Record Apartment Rents Persist In Los Angeles, But Growth Has Stalled
Los Angeles County’s multifamily market is slowing, but renters in the area are still paying record rates for places to live. Preliminary data shows that vacancy rates in the region are creeping up and rents, though technically growing, are doing so at a fraction of a percentage point.
The monthly average rent rose to $2,164 per unit, preliminary data from NAI Capital shows. That figure represents another record high on the surface, but it is also a mere 0.7% increase from the same time last year.
“When you look at the absolute number, it's still a historical high. You can't deny that figure,” NAI Capital Managing Director of Research J.C. Casillas said.
The slowdown is a continuation of trends seen at the end of 2022, when record rents and slowed rent growth, then in the single digits, signaled a slowdown from the breakneck pace seen earlier in the pandemic.
It’s a phenomenon playing out across the country. Asking rents for new leases rose slightly less than 2% in the 12 months ending May 2023, a sharp contrast to the double-digit increases of 2022.
The widespread nature of the rent growth slowdown doesn’t seem to be comforting those in the multifamily business.
“Rents have remained stagnant year over year, concerning investors and landlords in addition to high inflation and interest rates,” a report from NAI Capital reads.
The heightened cost of borrowing, uncertainty about the larger economy and less-than-stellar market perception are clamping down on the pipeline of new construction in LA County, Casillas said.
Stepp Commercial principal Kimberly R. Stepp said investors are exercising caution in the market now.
"Rising vacancy rates and slightly increased overall rents have kept Q2 2023 somewhat stagnant," Stepp wrote in an email to Bisnow. Measure ULA and the steady increases of interest rates "kept the market in a wait-and-see approach."
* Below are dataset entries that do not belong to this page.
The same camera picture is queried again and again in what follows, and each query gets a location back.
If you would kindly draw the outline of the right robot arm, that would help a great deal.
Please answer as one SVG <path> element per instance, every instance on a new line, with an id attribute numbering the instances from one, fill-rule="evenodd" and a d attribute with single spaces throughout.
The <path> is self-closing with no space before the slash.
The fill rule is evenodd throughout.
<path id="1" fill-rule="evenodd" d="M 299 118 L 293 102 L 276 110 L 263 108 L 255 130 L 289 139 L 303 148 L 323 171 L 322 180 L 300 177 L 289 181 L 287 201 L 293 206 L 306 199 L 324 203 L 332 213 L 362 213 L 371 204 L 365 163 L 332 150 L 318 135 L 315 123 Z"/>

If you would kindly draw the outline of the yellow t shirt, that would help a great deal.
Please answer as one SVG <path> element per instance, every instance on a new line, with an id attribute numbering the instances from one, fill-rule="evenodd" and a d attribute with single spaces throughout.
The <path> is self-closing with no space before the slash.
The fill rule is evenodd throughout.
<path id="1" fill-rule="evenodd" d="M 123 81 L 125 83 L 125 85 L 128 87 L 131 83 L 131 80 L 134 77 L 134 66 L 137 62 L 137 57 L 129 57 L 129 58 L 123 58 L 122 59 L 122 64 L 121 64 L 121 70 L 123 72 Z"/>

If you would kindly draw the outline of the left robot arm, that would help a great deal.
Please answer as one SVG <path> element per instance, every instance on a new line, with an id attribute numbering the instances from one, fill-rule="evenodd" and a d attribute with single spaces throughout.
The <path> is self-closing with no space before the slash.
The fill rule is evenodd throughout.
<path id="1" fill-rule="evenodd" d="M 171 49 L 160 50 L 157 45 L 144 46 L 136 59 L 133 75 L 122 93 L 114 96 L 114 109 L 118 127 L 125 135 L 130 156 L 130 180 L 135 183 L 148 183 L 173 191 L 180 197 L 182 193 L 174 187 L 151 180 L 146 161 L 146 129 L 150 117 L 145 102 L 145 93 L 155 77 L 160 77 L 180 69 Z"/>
Preliminary data for Q2 2023 found vacancy rates increased by 20 basis points quarter-over-quarter, hitting 4.4%. That figure represents a 70 basis point increase year-over-year, according to NAI Capital.
New construction had been on the rise in LA County, a “primary driving force” behind an uptick in vacancy in the area. But the number of multifamily housing units under construction this quarter to date has decreased by 6.7% from the previous quarter, with a year-over-year decline of 4.9%.
“You're not going to jump in if you don't think that you're going to be able to make a profit based on the interest rates and where rents are going,” Casillas said.
The number of units sold has dropped by 64.3% compared to Q2 2022, “as investors have retreated due to tight credit conditions and a disparity in prices between sellers and buyers, resulting in a transactional standoff,” the report states.
Higher borrowing costs, inflation and perceptions of weaker growth and greater risks in the market are taking a toll. Preliminary Q2 2023 figures show that every submarket in LA County has seen a decline in the median sale price per unit compared to this time last year, NAI Capital found.
The submarket that NAI Capital uses to cover LA’s Westside saw per-unit prices for apartment buildings fall 35.2% compared to Q2 2022.
The city’s new real estate transfer tax, Measure ULA, might be playing a role in some of those figures but NAI Capital’s data tracks the county of Los Angeles and the new tax applies only to properties in the city of Los Angeles.
Despite the droop in prices, in individual transactions, "well-located properties have maintained their value levels overall," Stepp said. "Buyers and sellers are bridging their divide, in terms of their own valuations but with that said, there seems to be a shift bubbling to the surface. I feel that deal flow will begin to ramp up in Q3, as the market seems to be finally settling and the volatility or stagnation will subside."